Analysis of chemical warfare agents in food products by atmospheric pressure ionization-high field asymmetric waveform ion mobility spectrometry-mass spectrometry

Flow injection high field asymmetric waveform ion mobility spectrometry (FAIMS)-mass spectrometry (MS) methodology was developed for the detection and identification of chemical warfare (CW) agents in spiked food products.
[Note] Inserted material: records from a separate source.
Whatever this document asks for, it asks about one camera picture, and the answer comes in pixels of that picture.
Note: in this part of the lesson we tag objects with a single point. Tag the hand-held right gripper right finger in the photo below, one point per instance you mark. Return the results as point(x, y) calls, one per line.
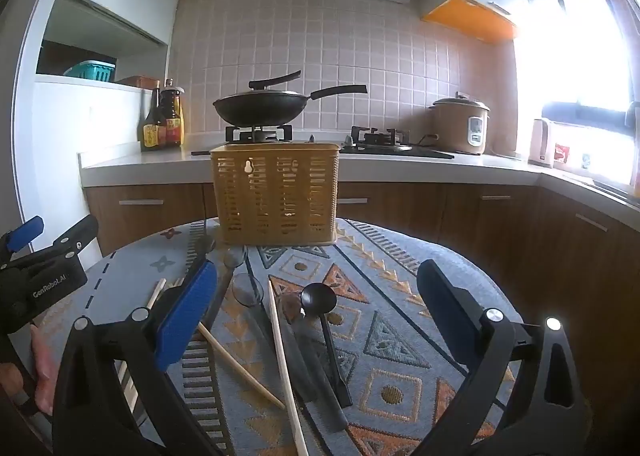
point(447, 311)

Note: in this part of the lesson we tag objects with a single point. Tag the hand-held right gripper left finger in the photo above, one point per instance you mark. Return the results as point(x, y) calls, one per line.
point(185, 316)

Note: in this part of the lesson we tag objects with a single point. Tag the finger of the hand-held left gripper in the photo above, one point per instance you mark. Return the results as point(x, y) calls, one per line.
point(27, 233)
point(75, 238)

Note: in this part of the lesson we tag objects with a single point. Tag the long cream chopstick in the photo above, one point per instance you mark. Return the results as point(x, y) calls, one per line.
point(178, 281)
point(285, 366)
point(240, 368)
point(156, 293)

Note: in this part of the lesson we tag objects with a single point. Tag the clear plastic spoon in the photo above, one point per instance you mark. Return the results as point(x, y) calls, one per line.
point(235, 257)
point(247, 288)

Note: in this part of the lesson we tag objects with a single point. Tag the brownish translucent spoon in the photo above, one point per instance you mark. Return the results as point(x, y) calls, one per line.
point(291, 307)

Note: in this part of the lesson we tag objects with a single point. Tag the black plastic spoon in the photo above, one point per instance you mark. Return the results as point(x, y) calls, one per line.
point(318, 298)

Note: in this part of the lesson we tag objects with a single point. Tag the yellow slotted utensil basket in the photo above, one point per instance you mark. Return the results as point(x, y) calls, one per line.
point(275, 196)

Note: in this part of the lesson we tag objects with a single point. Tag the person's left hand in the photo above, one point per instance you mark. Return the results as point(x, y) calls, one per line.
point(45, 371)

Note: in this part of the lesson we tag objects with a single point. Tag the patterned blue tablecloth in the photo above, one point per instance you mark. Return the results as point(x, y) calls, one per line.
point(390, 286)

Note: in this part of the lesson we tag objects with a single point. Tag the wooden base cabinets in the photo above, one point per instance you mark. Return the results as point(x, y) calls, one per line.
point(150, 216)

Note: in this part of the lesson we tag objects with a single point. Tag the dark sauce bottle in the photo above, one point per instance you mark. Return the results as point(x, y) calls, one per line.
point(151, 131)

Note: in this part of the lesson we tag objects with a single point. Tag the white kitchen countertop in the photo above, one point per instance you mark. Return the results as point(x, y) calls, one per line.
point(400, 168)

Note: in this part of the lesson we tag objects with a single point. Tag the brown sauce bottle red label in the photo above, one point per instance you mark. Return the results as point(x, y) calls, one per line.
point(173, 123)

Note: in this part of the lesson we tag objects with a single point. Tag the teal plastic basket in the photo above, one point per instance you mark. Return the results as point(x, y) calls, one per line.
point(90, 71)

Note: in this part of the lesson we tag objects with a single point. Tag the brown box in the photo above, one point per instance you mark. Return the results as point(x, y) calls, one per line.
point(137, 81)

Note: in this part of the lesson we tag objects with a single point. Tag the black gas stove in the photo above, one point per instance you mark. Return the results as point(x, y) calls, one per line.
point(390, 149)

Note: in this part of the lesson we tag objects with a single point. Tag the beige rice cooker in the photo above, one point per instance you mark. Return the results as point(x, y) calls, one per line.
point(457, 126)

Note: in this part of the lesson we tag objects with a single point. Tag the white electric kettle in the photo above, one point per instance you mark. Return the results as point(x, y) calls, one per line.
point(541, 143)

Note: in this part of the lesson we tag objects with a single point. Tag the red and white packet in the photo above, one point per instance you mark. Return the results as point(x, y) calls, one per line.
point(562, 154)

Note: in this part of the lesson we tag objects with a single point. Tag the black wok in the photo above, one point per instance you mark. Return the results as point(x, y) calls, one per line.
point(260, 108)

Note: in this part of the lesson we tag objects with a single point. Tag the kitchen window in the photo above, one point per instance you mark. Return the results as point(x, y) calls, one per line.
point(575, 36)

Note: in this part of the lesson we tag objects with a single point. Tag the orange wall cabinet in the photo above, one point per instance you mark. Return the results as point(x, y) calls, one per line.
point(470, 21)
The CW agents, soman (GD), satin (GB), tabun (GA), cyclohexyl satin (GF), and four hydrolysis products, ethylphosphonic acid (EPA), methylphosphonic acid (MPA), pinacolyl methylphosphonic acid (Pin MPA), and isopropyl methylphosphonic acid (IMPA) were separated and detected by positive ion and negative ion atmospheric pressure ionization-FAIMS-MS. Under optimized conditions, the compensation voltages were 7.2 V for GD, 8.0 V for GA, 7.2 V for GF, 7.6 V for GB, 18.2 V for EPA, 25.9 V for MPA, -1.9 V for PinMPA, and +6.8 V for IMPA. Sample preparation was kept to a minimum, resulting in analysis times of 3 min or less per sample. The developed methodology was evaluated by spiking bottled water, canola oil, cornmeal, and honey samples at low microgram per gram (or mu g/mL) levels with the CW agents or CW agent hydrolysis products. The detection limits observed for the CW agents in the spiked food samples ranged from 3 to 15 ng/mL in bottled water, 1-33 ng/mL in canola oil, 1-34 ng/g in cornmeal, and 13 -18 ng/g in honey. Detection limits were much higher for the CW agent hydrolysis products, with only MPA being detected in spiked honey samples.